Ça devait arriver un jour. À force de chanter sur les zombies, le possédés, les damnés et les monstres, Lux Interior (Erick Lee Purkisher) est finalement allé les rejoindre en enfer. On présume que c’est enfer car même si il avait eu le choix entre le paradis et un séjour auprès de Satan, on imagine que le chanteur des Cramps a plutôt opté pour le sympathique gaillard à cornes…
62 ans, des années de rock, de sexe et de dope… voilà grosso modo comment a vécut ce chanteur aussi terrifiant que charismatique. Bien qu’il était moins fou qu’avant, qu’il semblait moins défoncé, Lux Interior a sans doute payé pour toutes ces années d’excès.

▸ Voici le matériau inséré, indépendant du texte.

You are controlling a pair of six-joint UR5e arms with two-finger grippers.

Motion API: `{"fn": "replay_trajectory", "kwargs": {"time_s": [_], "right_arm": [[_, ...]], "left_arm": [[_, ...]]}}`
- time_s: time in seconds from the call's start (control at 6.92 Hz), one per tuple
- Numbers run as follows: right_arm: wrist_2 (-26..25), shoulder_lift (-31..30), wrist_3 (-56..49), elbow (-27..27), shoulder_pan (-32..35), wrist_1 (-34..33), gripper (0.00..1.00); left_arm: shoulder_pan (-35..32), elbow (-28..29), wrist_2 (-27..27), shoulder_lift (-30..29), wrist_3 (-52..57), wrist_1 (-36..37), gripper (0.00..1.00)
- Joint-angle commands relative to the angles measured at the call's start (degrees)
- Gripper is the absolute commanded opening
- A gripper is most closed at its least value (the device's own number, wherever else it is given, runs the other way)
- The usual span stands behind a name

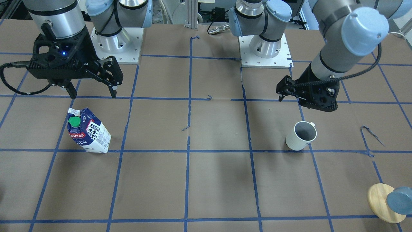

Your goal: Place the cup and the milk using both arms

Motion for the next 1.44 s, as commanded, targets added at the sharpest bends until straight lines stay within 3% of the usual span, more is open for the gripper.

Les Cramps fut un groupe majeur même sil avait tendance à se répéter depuis plusieurs années. Un peu comme les Ramones avec qui il partageait une certaine vision caricaturale du rock, le band garage américain a vu le jour en 1973 en Californie lorsque Lux Interior a rencontré celle qui allait devenir sa femme et le suivre jusqu’au bout, la guitariste Poison Ivy (Kristy Wallace). Relocalisé brièvement à Akron, le couple s’est vite retrouvé à New York au milieu des années 70. Le groupe s’est rapidement démarqué du lot grâce à son look de zombies rockabilly, à ses performances déjantées et à sa musique sauvage et primale, croisement entre le punk, le surf, le garage 60’s et le rockab’. On pourrait sans hésiter les qualifier de pères du mouvement psychobilly.

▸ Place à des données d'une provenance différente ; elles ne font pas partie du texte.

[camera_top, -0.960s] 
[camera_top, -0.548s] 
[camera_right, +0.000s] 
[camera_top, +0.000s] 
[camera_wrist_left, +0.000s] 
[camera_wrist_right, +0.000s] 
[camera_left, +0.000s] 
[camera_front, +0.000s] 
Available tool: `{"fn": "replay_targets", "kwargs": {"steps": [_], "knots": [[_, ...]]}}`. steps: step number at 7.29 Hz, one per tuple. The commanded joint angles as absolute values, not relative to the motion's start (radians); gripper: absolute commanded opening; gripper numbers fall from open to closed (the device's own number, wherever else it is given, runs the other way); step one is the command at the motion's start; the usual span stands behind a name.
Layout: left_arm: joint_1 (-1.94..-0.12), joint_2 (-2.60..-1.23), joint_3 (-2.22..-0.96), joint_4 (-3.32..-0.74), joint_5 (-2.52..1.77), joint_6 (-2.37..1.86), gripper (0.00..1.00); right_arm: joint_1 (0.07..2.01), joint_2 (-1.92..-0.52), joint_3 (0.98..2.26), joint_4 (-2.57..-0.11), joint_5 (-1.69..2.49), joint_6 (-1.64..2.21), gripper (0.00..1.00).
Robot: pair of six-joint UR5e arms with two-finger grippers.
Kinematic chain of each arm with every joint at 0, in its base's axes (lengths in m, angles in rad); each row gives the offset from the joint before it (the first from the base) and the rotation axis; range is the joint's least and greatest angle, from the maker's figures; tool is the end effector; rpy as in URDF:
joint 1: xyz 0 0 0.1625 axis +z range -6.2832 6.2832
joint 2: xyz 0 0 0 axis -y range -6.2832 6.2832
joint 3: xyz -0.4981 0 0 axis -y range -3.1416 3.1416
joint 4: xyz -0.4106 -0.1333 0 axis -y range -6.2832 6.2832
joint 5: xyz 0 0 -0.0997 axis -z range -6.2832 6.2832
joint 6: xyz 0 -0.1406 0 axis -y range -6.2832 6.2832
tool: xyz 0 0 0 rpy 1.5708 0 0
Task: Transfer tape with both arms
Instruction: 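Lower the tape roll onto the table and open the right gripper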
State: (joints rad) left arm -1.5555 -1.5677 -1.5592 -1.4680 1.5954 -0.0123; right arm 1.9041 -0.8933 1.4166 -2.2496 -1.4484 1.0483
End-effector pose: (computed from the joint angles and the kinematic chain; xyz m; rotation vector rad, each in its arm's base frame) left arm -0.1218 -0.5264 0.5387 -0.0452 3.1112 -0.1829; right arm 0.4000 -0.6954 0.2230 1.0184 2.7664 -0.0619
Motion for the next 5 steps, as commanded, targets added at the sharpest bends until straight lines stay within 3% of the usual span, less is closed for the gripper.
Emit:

Influencé par des artistes tels que Screamin’ Jay Hawkins, Link Wray, Hasil Adkins, The Phantom, les Trashmen, les Sonics et autres magnifiques bibittes de l’underground rock des années 50 et 60, la bande (les complices des belles années furent le batteur Nick Knox et le regretté et très inquiétant Bryan Gregory), qui avait entre autre la particularité de jouer à l’époque sans basse, ce qui rendait sa musique encore plus caverneuse, a ensuite inspiré un nombre impressionnant de groupes. On n’a qu’à penser à The Birthday Party, les Inca Babies, les Meteors et toute la scène psychobilly du début des années 80, les Fuzztones, les Fleshtones, les Wampas, Gun Club (les deux groupes ont partagé le même guitariste, Kid Congo) et tout récemment The Horrors et même les White Stripes pour n’en nommer que quelques uns.
Grand collectionneur et amateur d’une certaine esthétique ‘’rock’’ propre aux années 50 et 60 (séries b, bédés style Tales from the Crypt, monstres, martiens, zombies, kitsch…), Lux Interior et sa femme était un des couples les plus sexy et sulfureux de l’underground rock. Le chanteur s’est éteint mercredi des suites de problèmes cardiaques. Le couple était retourné depuis longtemps à Los Angeles (‘’fast cars, fast girls and fast drugs’’ racontait jadis dans une entrevue le batteur du combo Nick Knox pour justifier le déménagement du groupe de NY à LA) et donnait beaucoup moins de concert mais ne manquait jamais son traditionnel show de l’Halloween. Le dernier album des Cramps, How To Make A Monster, est paru en 2004 mais les meilleures galettes de la formation remontent à la fin des années 70-début 80. On se réécoutera Gravest Hits, Songs The Lord Taught Us et Psychedelic Jungle en se remémorant ce concert complètement dément au Club Soda (alors sur l’avenue du Parc) en 1983 ou 84. Un des shows les plus mémorables que j’ai eu la chance de voir durant les 30 dernières années.
Le décès de Lux Interior signe donc inévitablement la mort des Cramps. Rock In Peace.